EXPRESSION LIBRE
D’où qu’on l’observe - et les infirmières sont parmi les mieux placées pour cela -, notre système de santé montre des signes plus ou moins prononcés d’essoufflement. Les hôpitaux publics sont en crise endémique depuis des décennies, la médecine libérale de premier recours ne remplit plus son rôle au point qu’il devient presque banal de parler de désertification médicale maintenant qu’elle touche autant nos campagnes que nos villes. D’aucuns pensent que nous n’y pouvons rien, je crois l’inverse. Quels que soient les problèmes de santé publique auxquels nous sommes confrontés, je crois en la nécessité de repenser et refonder notre système plutôt qu’en des réformes. Restons sur l’offre de soins de première ligne largement défectueuse. Elle est source d’engorgement des urgences alors que sept sur dix seraient traitables en ville. Parlons aussi du tournant pris en faveur de l’ambulatoire qui ramène beaucoup plus rapidement chez eux des patients exigeants des soins plus nombreux et spécialisés. Citons encore le vieillissement de la population et l’impérieuse nécessité de faire face au maintien à domicile. Évoquons enfin le circuit défectueux des médicaments et ses 10 000 à 30 000 morts par an d’iatrogénie(1). Ce ne sont que quelques exemples qui montrent que le besoin de remettre sur pied une première ligne de soins devient vital.

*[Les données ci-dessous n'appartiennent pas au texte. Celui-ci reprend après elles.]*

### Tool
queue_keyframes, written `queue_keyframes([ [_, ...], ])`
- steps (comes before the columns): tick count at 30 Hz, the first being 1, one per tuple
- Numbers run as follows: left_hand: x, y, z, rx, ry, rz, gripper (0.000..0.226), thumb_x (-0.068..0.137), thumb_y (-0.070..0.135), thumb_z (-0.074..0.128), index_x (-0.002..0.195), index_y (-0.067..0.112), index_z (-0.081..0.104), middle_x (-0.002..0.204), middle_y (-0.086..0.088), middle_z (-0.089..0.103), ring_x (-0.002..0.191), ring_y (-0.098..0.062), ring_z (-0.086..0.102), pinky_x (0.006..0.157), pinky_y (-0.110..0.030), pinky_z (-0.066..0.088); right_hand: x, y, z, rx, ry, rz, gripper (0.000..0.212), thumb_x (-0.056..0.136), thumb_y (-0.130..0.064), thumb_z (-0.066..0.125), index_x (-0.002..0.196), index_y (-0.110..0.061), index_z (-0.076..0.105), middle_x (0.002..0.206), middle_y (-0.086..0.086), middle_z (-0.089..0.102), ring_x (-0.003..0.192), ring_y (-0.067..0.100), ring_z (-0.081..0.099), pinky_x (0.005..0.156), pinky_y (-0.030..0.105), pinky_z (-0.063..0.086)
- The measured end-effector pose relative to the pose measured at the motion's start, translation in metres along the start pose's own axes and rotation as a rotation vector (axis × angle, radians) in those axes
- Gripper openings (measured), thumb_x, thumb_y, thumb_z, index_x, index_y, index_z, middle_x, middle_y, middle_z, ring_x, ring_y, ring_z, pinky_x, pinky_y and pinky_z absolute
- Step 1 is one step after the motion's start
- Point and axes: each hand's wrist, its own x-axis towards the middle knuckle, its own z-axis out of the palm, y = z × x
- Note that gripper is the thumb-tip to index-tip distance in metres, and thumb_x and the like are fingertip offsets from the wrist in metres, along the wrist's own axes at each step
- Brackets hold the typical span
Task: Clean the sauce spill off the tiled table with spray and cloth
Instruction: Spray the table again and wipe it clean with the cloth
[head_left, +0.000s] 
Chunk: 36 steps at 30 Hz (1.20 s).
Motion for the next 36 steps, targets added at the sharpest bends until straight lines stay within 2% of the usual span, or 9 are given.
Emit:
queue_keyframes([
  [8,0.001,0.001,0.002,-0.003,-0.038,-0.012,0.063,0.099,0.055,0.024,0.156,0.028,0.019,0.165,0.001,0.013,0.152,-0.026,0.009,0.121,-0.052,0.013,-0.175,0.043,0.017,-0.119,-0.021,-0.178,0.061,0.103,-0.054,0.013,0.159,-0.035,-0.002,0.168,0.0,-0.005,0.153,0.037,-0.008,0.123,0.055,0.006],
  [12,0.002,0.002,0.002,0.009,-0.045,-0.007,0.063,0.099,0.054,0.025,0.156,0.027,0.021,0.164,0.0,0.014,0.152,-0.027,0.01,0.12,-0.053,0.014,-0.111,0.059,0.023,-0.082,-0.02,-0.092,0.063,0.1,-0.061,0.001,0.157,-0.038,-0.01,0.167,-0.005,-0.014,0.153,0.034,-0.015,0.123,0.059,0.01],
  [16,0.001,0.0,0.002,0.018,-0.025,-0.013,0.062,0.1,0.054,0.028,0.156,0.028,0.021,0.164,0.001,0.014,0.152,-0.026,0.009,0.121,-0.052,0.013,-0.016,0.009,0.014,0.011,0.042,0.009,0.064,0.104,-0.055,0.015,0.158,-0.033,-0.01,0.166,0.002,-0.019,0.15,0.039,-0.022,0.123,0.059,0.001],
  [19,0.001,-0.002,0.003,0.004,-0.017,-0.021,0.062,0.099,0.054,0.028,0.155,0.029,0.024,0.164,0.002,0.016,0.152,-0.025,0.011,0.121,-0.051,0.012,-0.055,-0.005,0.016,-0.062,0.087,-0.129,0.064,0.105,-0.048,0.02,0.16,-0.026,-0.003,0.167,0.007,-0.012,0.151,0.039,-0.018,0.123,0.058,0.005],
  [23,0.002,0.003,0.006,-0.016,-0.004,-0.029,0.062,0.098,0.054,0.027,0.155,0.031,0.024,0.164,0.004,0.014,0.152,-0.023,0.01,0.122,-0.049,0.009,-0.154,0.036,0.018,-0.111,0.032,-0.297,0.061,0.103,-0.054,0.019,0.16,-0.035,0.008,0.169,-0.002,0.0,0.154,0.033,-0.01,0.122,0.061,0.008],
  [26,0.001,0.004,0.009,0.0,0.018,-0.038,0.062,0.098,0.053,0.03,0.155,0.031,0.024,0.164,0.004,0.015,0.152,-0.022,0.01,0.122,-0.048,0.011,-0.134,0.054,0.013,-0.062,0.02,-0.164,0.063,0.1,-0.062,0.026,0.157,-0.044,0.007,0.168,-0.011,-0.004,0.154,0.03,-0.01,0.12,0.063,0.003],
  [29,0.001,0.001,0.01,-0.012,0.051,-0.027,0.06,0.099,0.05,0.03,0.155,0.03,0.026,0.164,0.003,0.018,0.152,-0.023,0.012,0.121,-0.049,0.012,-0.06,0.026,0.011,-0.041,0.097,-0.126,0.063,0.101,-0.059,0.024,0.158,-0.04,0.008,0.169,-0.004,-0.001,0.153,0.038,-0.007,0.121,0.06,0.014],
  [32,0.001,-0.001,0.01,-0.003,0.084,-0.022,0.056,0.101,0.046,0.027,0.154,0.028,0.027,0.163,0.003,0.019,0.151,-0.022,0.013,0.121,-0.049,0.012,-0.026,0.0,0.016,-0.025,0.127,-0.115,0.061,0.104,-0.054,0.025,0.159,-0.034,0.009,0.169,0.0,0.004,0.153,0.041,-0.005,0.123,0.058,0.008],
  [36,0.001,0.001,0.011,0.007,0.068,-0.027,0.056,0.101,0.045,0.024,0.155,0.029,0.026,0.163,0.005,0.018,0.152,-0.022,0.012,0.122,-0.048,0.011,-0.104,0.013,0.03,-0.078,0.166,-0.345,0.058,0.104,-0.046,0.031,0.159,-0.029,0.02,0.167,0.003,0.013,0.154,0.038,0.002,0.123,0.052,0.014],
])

Maintenant regardons du côté des solutions. Quand on parle de désertification médicale, la plupart des responsables pensent médecin généraliste. Sauf que de moins en moins d’étudiants choisissent cette voie et que, malgré bourse, défiscalisation, cabinet gratuit…, ils ne se précipitent pas plus. Tandis que certains, en cette période électorale, préconisent d’obliger les jeunes médecins à s’installer là où sont les besoins, on peut faire le pari que pas un gouvernement ne prendra ce risque ! Alors quoi ? Augmenter le numerus clausus ? On vient de voir que cela ne changera rien à l’absence d’attrait du métier d’omnipraticien. D’autant qu’il faut neuf ans pour former un médecin généraliste : que fait-on pendant ces années, on laisse les situations se dégrader davantage ?
Il est temps de rebattre les cartes et de reconsidérer les rôles et métiers de chaque professionnel dans l’organisation des soins. Les besoins de la population se sont modifiés et vos aspirations ont évolué. Sans démagogie, je m’interroge(2)… Certaines infirmières, après 10 ou 15 ans d’activité dans différents services, ne pourraient-elles pas constituer la première ligne de la première ligne après être retournées un temps sur les bancs de la fac ? Je sais que poser la question suffit à provoquer la colère de certains, mais qu’importe. Nous sommes dans une impasse et seule la concertation, dans une démarche participative oubliant les corporatismes, nous permettra d’en sortir. Utopie ? Déjà le protocole Asalee qui repose sur le concept canadien d’infirmière de santé publique, permet à des IDE de prendre en charge l’éducation thérapeutique dans les cabinets de soins primaires. Une première étape ?
1 - Bégaud B., Castagliola D. « Rapport sur la surveillance et la promotion du bon usage des médicaments en France », 2013.
2 - Santé, le trésor menacé, Antoine Vial, Éditions l’Atalante 15 € ou numérique 6,99 €.